§ TASK REQUIREMENTS: What lines below contain the word "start"? Please pull each one out.

§ GIVEN MATERIAL:
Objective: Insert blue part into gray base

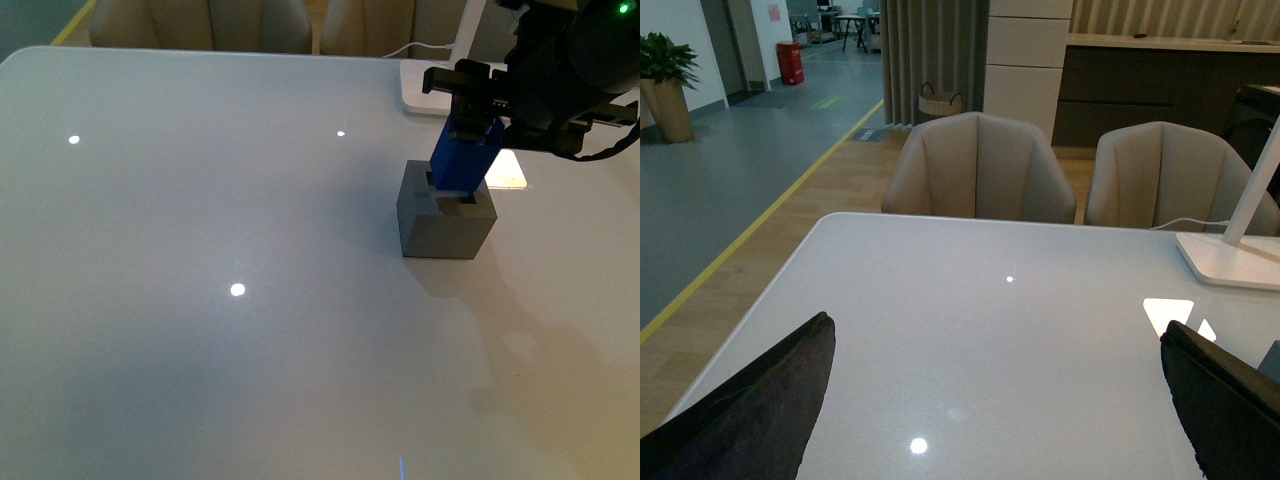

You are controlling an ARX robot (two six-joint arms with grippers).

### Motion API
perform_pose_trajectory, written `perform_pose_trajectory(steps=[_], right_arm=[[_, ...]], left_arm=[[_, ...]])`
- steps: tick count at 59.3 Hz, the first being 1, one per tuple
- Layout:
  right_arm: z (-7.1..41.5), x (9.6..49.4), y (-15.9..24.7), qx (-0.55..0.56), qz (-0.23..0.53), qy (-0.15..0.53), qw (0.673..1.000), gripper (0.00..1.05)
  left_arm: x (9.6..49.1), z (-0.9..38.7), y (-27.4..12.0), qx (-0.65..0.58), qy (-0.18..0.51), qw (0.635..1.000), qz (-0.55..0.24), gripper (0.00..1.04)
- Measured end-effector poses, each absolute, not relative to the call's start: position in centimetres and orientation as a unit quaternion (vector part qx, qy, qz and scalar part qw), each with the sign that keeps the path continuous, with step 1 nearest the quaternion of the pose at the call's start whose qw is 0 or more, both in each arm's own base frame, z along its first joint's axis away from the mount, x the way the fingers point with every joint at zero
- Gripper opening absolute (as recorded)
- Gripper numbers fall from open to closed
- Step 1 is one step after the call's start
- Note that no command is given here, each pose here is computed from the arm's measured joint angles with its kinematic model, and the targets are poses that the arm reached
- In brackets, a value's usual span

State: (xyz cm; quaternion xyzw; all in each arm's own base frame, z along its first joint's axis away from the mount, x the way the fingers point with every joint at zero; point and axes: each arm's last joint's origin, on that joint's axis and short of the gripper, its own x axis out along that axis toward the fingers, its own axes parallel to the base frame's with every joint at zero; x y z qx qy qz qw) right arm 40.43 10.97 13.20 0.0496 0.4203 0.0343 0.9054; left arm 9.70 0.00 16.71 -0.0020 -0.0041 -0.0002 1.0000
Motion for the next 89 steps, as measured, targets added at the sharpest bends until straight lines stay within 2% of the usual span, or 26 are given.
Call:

§ RESULT FOR THIS TASK:
- Measured end-effector poses, each absolute, not relative to the call's start: position in centimetres and orientation as a unit quaternion (vector part qx, qy, qz and scalar part qw), each with the sign that keeps the path continuous, with step 1 nearest the quaternion of the pose at the call's start whose qw is 0 or more, both in each arm's own base frame, z along its first joint's axis away from the mount, x the way the fingers point with every joint at zero
- Step 1 is one step after the call's start

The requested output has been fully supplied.